Ich glaube  nicht, daß das schwerwiegendste Problem mit UPFs, wie in der Präsentation langweiligerweise mal wieder vermutet, ihr hoher Anteil an Fett und Zucker ist, sondern daß es die Zusatzstoffe sind. Möglicherweise sind es tatsächlich die Emulgatoren. Das ließe sich herausfinden, indem man in einer Studie mal die Wirkung speziell von fett- und zuckerreduzierten UPFs unter die Lupe nimmt. Das wäre eine hübsche kleine Fleißaufgabe für jemanden wie Kevin Hall, der in der Präsentation ebenfalls als Zeuge zitiert wird, wenn seine aktuell geplante Studie mit dem Vergleich von Low Fat und Low Carb mal beendet ist und bei ihr das Ergebnis herauskommt, mit dem ich rechne.
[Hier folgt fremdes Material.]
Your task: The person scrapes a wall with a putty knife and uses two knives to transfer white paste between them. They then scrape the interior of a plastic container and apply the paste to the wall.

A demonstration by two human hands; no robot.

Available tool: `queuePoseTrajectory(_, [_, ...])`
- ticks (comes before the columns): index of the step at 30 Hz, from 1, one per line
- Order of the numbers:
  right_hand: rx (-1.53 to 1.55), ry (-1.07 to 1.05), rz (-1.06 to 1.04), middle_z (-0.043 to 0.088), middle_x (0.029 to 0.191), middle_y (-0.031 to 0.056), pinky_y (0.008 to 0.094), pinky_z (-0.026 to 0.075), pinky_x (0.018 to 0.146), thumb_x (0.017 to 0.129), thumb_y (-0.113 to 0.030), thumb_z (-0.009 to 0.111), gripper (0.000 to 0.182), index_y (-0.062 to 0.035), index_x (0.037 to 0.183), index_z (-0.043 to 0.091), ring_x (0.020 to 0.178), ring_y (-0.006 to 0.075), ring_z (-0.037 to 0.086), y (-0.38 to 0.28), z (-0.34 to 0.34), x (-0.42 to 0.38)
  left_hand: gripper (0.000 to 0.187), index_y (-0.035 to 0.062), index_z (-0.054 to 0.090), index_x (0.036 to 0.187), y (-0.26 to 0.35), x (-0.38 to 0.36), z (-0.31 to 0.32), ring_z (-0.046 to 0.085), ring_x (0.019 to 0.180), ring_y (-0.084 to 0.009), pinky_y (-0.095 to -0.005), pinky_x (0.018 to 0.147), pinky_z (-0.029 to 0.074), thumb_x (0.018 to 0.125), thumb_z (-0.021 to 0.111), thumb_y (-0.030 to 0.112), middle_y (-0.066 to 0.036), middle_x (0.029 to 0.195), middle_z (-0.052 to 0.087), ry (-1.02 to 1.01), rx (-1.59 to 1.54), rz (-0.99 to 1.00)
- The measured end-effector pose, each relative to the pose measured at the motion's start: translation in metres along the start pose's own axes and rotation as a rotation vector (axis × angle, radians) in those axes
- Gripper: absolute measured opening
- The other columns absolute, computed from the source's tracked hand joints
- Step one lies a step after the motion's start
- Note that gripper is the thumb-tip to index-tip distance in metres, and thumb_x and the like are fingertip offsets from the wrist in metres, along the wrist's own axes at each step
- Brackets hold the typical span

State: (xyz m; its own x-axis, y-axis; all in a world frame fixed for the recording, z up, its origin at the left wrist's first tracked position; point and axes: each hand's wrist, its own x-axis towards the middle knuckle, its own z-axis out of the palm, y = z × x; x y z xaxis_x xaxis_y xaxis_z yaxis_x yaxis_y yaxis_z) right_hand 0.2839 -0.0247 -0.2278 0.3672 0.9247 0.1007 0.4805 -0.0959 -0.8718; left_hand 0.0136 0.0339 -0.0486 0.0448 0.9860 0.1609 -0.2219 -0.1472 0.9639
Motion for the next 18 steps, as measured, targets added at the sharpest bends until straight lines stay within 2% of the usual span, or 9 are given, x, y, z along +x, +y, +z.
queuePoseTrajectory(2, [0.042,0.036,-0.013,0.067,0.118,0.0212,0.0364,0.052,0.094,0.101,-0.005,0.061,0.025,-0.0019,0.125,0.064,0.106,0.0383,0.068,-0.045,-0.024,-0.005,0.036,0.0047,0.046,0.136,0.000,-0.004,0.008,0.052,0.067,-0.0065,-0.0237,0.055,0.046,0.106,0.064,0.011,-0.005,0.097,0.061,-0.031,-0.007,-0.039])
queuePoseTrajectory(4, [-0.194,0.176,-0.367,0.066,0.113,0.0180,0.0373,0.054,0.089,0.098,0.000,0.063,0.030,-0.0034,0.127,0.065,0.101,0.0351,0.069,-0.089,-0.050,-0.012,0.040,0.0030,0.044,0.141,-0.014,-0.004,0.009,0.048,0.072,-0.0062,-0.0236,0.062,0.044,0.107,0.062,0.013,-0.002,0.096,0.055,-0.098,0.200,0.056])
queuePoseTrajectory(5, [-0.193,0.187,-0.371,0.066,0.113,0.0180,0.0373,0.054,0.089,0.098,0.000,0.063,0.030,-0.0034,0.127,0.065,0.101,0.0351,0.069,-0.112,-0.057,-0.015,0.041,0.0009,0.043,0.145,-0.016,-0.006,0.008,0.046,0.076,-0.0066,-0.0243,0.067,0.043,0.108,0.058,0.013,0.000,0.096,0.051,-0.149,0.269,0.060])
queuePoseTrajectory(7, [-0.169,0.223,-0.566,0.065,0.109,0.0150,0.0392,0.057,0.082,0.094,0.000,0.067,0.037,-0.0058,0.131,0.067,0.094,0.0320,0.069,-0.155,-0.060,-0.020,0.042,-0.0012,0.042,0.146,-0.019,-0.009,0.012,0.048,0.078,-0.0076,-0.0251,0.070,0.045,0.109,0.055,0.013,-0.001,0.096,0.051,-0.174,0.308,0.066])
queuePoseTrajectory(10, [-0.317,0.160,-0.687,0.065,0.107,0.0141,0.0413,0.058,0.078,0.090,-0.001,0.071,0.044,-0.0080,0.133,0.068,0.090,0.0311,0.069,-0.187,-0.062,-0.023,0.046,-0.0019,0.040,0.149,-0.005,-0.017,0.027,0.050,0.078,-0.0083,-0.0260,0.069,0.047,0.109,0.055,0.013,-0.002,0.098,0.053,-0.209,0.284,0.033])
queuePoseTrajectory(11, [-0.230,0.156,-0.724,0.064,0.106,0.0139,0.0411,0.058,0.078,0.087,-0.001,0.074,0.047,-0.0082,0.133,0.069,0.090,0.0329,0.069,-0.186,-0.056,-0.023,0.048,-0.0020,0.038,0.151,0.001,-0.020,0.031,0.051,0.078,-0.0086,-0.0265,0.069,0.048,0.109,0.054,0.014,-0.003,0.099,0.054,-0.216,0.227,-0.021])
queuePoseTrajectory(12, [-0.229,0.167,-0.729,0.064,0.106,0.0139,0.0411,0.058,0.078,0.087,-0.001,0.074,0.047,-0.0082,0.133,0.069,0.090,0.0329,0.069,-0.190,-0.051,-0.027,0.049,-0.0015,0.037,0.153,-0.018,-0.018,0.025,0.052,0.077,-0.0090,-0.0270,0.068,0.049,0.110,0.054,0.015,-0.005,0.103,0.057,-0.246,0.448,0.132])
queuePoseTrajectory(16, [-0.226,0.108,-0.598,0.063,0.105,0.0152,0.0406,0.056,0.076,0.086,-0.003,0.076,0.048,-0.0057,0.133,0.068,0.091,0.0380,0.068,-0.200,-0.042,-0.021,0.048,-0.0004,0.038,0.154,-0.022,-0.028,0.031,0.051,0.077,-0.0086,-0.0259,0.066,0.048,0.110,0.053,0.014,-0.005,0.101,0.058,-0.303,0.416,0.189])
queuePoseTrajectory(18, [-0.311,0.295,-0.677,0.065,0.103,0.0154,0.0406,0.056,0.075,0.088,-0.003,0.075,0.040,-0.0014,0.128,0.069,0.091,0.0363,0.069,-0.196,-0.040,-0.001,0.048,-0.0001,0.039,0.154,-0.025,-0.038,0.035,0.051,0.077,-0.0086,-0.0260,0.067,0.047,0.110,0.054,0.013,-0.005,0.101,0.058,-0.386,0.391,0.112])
Sollten tatsächlich Emulgatoren und/oder andere erst seit wenigen Jahren/Jahrzehnten übliche Zusatzstoffe das Problem sein, wären auch gering verarbeitete Milchprodukte in der UPF-Studie teilweise falsch einsortiert. Ich bin nämlich beinahe vom Stuhl gefallen, als ich sah, daß Schlagsahne Carragene enthält. Erst wollte ich deshalb von der haltbaren auf frische Schlagsahne wechseln, aber bei der frischen war es genauso ... Mein Mann meint jetzt, ich solle künftig selbst Schlagsahne machen, und, wenn ich schon dabei bin, vielleicht auch Butter. Immerhin haben wir künftig ja gute Bezugsquellen für Rohmilch, also mal sehen, ob ich das wirklich mal ausprobieren werde.

Vorläufig werde ich irgendwann in nächster Zeit erst einmal ausprobieren, selbst Fleischkäse zu machen. Dazu habe ich kürzlich ein Video gesehen, und es sah supereinfach aus.